◆ What you have to do:
Extract the full listing verbatim and drop any pictures from your copy.

_____

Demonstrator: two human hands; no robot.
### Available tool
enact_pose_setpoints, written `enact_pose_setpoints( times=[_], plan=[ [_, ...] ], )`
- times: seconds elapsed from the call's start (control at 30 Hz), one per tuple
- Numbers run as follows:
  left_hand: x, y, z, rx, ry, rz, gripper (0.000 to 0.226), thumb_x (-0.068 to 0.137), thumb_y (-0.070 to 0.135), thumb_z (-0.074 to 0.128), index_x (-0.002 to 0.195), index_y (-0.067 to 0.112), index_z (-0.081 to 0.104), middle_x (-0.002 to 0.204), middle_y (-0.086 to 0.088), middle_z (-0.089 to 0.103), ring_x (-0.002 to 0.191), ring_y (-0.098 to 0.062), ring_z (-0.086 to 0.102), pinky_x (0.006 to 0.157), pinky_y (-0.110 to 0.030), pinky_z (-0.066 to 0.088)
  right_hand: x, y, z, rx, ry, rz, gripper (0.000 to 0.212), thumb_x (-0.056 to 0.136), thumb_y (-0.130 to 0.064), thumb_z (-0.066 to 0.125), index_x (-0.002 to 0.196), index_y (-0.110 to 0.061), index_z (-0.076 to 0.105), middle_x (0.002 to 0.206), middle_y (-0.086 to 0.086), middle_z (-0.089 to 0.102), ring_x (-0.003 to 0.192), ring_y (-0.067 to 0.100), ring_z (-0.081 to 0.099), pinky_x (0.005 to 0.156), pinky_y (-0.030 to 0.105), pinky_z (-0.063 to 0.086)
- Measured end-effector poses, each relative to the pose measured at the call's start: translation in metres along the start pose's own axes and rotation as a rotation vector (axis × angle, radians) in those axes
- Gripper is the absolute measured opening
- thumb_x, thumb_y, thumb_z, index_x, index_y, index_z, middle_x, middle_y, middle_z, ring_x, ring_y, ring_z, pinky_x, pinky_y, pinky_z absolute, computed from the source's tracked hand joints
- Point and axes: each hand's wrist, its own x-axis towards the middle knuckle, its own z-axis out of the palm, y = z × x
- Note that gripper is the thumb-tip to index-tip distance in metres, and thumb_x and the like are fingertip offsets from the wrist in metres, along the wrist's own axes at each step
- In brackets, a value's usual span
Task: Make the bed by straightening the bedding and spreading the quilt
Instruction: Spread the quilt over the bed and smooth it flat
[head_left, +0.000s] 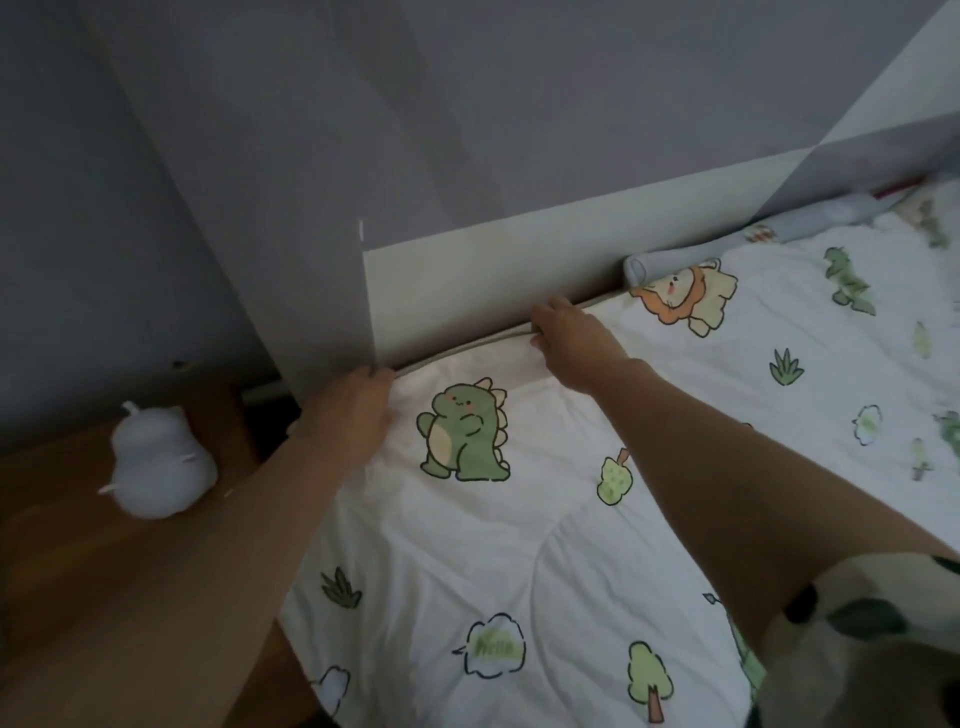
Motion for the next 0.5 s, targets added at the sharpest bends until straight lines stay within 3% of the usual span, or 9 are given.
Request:
enact_pose_setpoints(
  times=[0.13, 0.2, 0.4, 0.5],
  plan=[
    [0.001, 0.010, -0.005, 0.226, 0.091, -0.040, 0.021, 0.093, 0.006, 0.042, 0.112, 0.013, 0.050, 0.115, -0.008, 0.056, 0.107, -0.026, 0.058, 0.079, -0.036, 0.051, 0.005, -0.002, -0.005, 0.013, 0.061, -0.038, 0.011, 0.095, -0.012, 0.050, 0.104, -0.006, 0.050, 0.107, 0.017, 0.048, 0.089, 0.038, 0.055, 0.066, 0.039, 0.039],
    [0.002, 0.016, -0.006, 0.279, 0.111, -0.054, 0.020, 0.095, 0.008, 0.041, 0.111, 0.013, 0.051, 0.114, -0.007, 0.057, 0.106, -0.025, 0.058, 0.077, -0.035, 0.052, 0.006, 0.000, -0.004, 0.033, 0.047, -0.059, 0.011, 0.096, -0.012, 0.048, 0.106, -0.007, 0.049, 0.107, 0.016, 0.047, 0.087, 0.038, 0.055, 0.068, 0.041, 0.043],
    [0.008, 0.032, -0.007, 0.234, 0.070, 0.019, 0.019, 0.095, 0.008, 0.043, 0.113, 0.012, 0.046, 0.117, -0.010, 0.054, 0.108, -0.026, 0.054, 0.080, -0.035, 0.050, -0.005, 0.016, 0.002, 0.077, -0.024, -0.100, 0.022, 0.093, -0.008, 0.049, 0.115, -0.006, 0.050, 0.115, 0.016, 0.046, 0.093, 0.039, 0.056, 0.080, 0.049, 0.048],
    [0.005, 0.037, -0.008, 0.211, 0.074, 0.032, 0.036, 0.089, 0.005, 0.048, 0.124, 0.011, 0.040, 0.122, -0.010, 0.049, 0.112, -0.026, 0.049, 0.081, -0.034, 0.049, -0.011, 0.018, -0.002, 0.094, 0.010, -0.141, 0.033, 0.092, -0.005, 0.051, 0.125, -0.009, 0.048, 0.123, 0.013, 0.045, 0.096, 0.037, 0.057, 0.078, 0.049, 0.049]
  ],
)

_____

◆ Answer to the problem:
Demonstrator: two human hands; no robot.
### Available tool
enact_pose_setpoints, written `enact_pose_setpoints( times=[_], plan=[ [_, ...] ], )`
- times: seconds elapsed from the call's start (control at 30 Hz), one per tuple
- Numbers run as follows:
  left_hand: x, y, z, rx, ry, rz, gripper (0.000 to 0.226), thumb_x (-0.068 to 0.137), thumb_y (-0.070 to 0.135), thumb_z (-0.074 to 0.128), index_x (-0.002 to 0.195), index_y (-0.067 to 0.112), index_z (-0.081 to 0.104), middle_x (-0.002 to 0.204), middle_y (-0.086 to 0.088), middle_z (-0.089 to 0.103), ring_x (-0.002 to 0.191), ring_y (-0.098 to 0.062), ring_z (-0.086 to 0.102), pinky_x (0.006 to 0.157), pinky_y (-0.110 to 0.030), pinky_z (-0.066 to 0.088)
  right_hand: x, y, z, rx, ry, rz, gripper (0.000 to 0.212), thumb_x (-0.056 to 0.136), thumb_y (-0.130 to 0.064), thumb_z (-0.066 to 0.125), index_x (-0.002 to 0.196), index_y (-0.110 to 0.061), index_z (-0.076 to 0.105), middle_x (0.002 to 0.206), middle_y (-0.086 to 0.086), middle_z (-0.089 to 0.102), ring_x (-0.003 to 0.192), ring_y (-0.067 to 0.100), ring_z (-0.081 to 0.099), pinky_x (0.005 to 0.156), pinky_y (-0.030 to 0.105), pinky_z (-0.063 to 0.086)
- Measured end-effector poses, each relative to the pose measured at the call's start: translation in metres along the start pose's own axes and rotation as a rotation vector (axis × angle, radians) in those axes
- Gripper is the absolute measured opening
- thumb_x, thumb_y, thumb_z, index_x, index_y, index_z, middle_x, middle_y, middle_z, ring_x, ring_y, ring_z, pinky_x, pinky_y, pinky_z absolute, computed from the source's tracked hand joints
- Point and axes: each hand's wrist, its own x-axis towards the middle knuckle, its own z-axis out of the palm, y = z × x
- Note that gripper is the thumb-tip to index-tip distance in metres, and thumb_x and the like are fingertip offsets from the wrist in metres, along the wrist's own axes at each step
- In brackets, a value's usual span
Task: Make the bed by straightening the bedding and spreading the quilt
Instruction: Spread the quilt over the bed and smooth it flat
[head_left, +0.000s] 
Motion for the next 0.5 s, targets added at the sharpest bends until straight lines stay within 3% of the usual span, or 9 are given.
Request:
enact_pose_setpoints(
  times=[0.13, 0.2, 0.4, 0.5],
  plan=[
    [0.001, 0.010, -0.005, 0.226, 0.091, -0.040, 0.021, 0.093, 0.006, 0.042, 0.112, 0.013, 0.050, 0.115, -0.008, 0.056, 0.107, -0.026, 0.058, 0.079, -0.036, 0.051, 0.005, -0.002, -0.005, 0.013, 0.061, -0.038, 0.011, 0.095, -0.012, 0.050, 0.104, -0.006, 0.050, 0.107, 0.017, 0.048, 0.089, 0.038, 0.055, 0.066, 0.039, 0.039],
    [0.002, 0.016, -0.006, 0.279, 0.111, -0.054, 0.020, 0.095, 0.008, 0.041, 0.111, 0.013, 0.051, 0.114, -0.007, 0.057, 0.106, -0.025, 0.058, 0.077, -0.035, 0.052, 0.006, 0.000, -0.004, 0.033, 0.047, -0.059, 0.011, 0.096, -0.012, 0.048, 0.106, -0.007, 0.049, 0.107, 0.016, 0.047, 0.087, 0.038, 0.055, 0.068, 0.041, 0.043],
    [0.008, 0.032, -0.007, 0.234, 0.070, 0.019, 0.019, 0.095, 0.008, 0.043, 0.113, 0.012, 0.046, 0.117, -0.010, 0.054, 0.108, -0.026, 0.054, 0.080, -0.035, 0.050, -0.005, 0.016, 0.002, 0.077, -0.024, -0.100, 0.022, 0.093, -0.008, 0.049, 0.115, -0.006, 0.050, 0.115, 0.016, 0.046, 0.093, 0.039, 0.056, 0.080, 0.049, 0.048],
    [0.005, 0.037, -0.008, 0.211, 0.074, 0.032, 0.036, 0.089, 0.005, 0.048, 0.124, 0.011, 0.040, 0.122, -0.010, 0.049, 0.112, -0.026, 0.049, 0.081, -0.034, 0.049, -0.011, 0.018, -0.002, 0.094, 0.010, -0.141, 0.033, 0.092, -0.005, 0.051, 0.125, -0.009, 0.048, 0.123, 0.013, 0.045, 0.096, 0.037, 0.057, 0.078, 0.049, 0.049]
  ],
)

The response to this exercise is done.